• _WHAT THE EXERCISE ASKS_
Each line of the data below that holds the word "folded" is to be reported in full.

Records from a data source:
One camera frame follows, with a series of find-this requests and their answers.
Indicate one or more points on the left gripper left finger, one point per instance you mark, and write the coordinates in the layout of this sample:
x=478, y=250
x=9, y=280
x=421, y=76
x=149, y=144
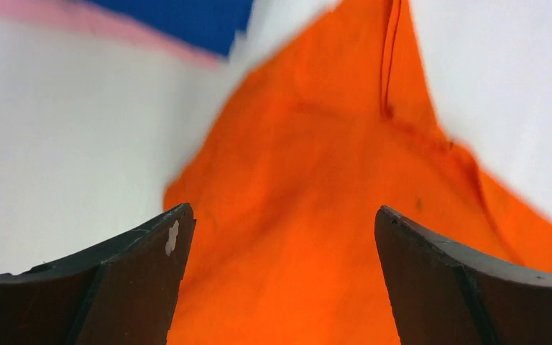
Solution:
x=120, y=291

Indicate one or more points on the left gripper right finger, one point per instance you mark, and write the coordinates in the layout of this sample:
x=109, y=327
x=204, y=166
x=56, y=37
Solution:
x=444, y=292

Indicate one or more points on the orange t shirt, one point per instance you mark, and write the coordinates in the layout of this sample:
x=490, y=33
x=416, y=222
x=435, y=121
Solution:
x=289, y=180

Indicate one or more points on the folded blue t shirt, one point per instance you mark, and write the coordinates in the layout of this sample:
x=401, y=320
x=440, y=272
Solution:
x=207, y=24

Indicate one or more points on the folded pink t shirt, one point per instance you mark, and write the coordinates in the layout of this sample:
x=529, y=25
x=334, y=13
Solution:
x=86, y=18

• _ANSWER BOX_
Indicate one or more points on the folded blue t shirt, one point per instance you mark, and write the coordinates in the layout of this sample:
Indicate one or more points on the folded pink t shirt, one point per instance you mark, and write the coordinates in the layout of this sample:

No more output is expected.